Marginally famous person audition of the night: Cupid, the man who brought us the “Macarena” of 2007, “Cupid Shuffle.” Trying to break out of walking it by himself, Cupid mistakenly auditioned with that very song, and got no chairs to spin. Later on, Agina Alvarez, a Latin singer who was shelved by her record label, tried to take on “Turn the Beat Around” but failed to get any judges to push their buttons, with her weird deep Cher voice.

I’m noticing in this season of music competitions, both on “The Voice” and “The X Factor,” that all of the featured auditioners who had previously had record deals but failed to amount to anything did not make it very far in the audition. Now I know the music industry is a rough one, but maybe not becoming famous when you had the support of a major label is possibly the teeniest tiniest indication that you just maybe aren’t good enough to be in the business? I don’t know, just a thought.

Teams so far

Adam (9): Alessandra Guercio: “Fame” high school, “Idol” reject; Melanie Martinez: indie teen; Brian Scartocci: single dad; Adanna Duru: 15-year-old, no airtime; Samuel Mouton: reggae in a baseball cap; Nicole Nelson: gospel hippie; Lauren Allred: wedding singer, no airtime; Bryan Keith: raspy guy coming out from under dad’s shadow; Joe Kirkland: band frontman dumped by label.

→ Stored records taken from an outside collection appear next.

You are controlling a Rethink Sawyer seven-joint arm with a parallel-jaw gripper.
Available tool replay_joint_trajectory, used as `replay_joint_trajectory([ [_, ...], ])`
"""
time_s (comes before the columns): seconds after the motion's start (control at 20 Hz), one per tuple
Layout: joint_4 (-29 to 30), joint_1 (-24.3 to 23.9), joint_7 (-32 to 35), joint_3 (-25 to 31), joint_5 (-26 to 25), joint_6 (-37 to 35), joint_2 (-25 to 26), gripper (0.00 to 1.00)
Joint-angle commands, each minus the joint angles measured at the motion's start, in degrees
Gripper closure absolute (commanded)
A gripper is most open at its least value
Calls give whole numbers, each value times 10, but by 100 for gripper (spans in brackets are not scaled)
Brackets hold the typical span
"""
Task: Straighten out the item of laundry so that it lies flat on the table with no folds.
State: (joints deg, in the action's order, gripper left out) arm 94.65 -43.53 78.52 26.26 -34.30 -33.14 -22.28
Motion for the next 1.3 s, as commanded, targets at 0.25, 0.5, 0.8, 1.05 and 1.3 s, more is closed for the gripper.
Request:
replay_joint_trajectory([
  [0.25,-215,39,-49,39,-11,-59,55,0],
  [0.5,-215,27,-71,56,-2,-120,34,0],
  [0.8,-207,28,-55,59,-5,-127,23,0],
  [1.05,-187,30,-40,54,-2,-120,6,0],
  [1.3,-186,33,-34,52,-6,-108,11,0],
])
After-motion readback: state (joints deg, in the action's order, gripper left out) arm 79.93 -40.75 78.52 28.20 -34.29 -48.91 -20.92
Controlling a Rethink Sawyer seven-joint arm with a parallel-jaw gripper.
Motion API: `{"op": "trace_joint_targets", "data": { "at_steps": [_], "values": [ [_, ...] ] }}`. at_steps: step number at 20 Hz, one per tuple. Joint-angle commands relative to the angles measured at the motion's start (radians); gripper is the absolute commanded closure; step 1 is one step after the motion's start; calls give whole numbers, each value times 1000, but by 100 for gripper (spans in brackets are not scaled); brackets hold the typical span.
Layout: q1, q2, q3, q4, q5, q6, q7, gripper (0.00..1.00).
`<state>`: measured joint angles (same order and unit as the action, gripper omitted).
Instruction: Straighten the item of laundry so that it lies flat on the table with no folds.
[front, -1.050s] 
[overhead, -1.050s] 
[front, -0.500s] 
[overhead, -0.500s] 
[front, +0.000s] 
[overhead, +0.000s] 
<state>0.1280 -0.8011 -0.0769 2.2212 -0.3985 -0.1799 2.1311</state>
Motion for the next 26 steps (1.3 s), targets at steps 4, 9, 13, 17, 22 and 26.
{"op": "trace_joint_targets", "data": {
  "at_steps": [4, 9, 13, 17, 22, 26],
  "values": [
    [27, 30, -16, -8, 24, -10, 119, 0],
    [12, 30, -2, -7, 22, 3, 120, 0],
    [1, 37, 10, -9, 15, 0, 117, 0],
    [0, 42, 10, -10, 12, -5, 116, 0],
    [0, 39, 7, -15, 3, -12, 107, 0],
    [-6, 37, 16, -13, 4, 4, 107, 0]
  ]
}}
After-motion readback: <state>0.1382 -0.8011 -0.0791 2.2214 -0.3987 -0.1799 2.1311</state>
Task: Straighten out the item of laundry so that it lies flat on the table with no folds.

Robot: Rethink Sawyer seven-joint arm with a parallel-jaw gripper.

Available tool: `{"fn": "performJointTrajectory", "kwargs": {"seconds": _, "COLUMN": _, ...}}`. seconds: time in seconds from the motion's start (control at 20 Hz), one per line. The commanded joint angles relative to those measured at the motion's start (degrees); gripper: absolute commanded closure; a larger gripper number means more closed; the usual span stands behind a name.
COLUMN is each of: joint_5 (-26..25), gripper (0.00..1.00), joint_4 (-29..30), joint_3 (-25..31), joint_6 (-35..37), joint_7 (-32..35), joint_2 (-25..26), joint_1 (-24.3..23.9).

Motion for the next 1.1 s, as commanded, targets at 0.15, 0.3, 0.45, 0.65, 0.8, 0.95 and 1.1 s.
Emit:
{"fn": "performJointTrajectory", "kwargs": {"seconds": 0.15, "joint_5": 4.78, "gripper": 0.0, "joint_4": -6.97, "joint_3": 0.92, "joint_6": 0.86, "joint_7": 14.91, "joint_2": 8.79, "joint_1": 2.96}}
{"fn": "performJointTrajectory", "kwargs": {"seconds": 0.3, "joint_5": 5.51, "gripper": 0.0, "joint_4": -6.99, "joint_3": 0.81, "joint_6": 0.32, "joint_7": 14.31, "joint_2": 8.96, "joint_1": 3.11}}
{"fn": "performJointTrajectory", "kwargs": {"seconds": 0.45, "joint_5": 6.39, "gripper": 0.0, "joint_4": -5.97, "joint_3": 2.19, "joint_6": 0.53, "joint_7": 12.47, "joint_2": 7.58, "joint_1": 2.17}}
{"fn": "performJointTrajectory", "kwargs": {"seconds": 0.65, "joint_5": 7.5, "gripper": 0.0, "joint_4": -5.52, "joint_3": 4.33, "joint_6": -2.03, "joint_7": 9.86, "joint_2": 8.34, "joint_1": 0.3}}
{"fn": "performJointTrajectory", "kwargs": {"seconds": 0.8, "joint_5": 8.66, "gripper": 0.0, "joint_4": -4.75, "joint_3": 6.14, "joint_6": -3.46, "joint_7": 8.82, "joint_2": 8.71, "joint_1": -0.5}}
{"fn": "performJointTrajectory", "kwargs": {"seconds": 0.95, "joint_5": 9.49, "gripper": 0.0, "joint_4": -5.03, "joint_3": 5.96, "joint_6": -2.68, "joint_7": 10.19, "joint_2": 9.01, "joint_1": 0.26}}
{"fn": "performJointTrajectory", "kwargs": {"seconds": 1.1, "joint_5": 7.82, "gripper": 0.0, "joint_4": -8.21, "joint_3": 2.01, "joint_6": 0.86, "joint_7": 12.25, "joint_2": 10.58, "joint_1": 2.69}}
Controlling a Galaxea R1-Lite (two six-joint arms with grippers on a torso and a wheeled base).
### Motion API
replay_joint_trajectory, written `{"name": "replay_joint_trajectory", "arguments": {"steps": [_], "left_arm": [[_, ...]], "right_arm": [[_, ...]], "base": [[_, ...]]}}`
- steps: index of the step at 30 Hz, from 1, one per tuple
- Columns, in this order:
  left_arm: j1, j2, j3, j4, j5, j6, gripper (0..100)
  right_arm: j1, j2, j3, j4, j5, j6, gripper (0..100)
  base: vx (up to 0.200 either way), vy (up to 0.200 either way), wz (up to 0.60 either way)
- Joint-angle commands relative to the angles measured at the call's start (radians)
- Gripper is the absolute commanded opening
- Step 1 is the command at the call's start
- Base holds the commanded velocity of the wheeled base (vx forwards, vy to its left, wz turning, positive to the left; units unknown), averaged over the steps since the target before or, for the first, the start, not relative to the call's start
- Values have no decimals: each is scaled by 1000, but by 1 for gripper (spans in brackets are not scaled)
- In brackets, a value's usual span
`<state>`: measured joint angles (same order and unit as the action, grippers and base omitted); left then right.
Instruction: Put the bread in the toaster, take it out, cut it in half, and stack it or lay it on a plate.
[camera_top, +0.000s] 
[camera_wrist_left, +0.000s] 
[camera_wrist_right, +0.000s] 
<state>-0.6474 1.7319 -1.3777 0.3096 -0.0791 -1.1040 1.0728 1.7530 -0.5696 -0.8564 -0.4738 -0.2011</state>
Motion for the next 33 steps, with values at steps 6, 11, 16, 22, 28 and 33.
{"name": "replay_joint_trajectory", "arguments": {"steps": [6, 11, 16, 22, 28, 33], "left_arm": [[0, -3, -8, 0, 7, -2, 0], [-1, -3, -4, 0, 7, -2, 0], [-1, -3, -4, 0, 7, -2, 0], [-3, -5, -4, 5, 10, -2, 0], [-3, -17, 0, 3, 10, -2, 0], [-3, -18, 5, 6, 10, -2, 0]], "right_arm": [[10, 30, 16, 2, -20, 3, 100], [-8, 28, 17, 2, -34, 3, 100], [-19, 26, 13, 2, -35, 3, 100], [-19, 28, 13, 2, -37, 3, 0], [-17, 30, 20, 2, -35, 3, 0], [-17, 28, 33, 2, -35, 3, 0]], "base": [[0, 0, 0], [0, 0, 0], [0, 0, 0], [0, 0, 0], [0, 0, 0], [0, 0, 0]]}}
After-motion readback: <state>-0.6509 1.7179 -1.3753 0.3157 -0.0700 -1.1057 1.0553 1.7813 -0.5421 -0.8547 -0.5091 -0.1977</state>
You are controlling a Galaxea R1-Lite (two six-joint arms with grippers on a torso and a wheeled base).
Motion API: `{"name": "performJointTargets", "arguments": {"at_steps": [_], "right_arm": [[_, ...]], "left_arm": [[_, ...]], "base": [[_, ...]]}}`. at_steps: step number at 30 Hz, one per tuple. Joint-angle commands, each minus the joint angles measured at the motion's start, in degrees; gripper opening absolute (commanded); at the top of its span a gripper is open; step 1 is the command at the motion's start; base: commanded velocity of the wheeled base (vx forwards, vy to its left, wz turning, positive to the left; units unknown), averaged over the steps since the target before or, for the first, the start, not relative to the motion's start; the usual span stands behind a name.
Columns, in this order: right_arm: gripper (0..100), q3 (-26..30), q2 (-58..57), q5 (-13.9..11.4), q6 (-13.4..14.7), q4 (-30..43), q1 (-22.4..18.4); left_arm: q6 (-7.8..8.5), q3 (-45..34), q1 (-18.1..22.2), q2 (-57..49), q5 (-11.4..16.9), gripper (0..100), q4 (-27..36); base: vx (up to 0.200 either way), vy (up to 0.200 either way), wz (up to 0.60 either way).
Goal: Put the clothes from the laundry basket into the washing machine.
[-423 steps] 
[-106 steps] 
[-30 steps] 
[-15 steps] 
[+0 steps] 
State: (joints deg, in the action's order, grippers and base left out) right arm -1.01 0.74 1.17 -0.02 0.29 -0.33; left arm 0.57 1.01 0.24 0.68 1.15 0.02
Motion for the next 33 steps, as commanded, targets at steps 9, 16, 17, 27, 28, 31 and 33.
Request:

Blake (7): Liz Davis: country, legs; Kelly Crapa: 15-year-old, no airtime; 2Steel Girls: mother/daughter duo; Casey Muessigmann: wrestling cowboy; Julio Cesar Castillo: mariachi singer; Terry McDermott: Scottish rocker dad; Gracia Harrison: yodeler.

Cee Lo (7): Avery Wilson: never had a singing lesson but better than Usher; Nicholas David: the Minnesotan Aaron Neville; JR Aquino: Alaskan YouTube singer; Domo: Bronx hip-hop dancer; Mackenzie Bourg: Justin Bieber meets Harry Potter meets gnarly virus; Daniel Rosa: huggable former reject; Trevin Hunte: wailer proving his 8th-grade teacher wrong.

Christina (9): Beat Frequency: married couple; Paulina: 16-year-old, no airtime; Nelly’s Echo: Nigerian refugee, Lisa Scinta: gymnast, no airtime; Marissa Ann: 15-year-old, no airtime; Adriana Louise: Brooklyn waitress; Aquile: from broken jaw to buttery voice; De’borah: gospel church misfit; Devyn DeLoera: sang “Ain’t No Other Man” and survived.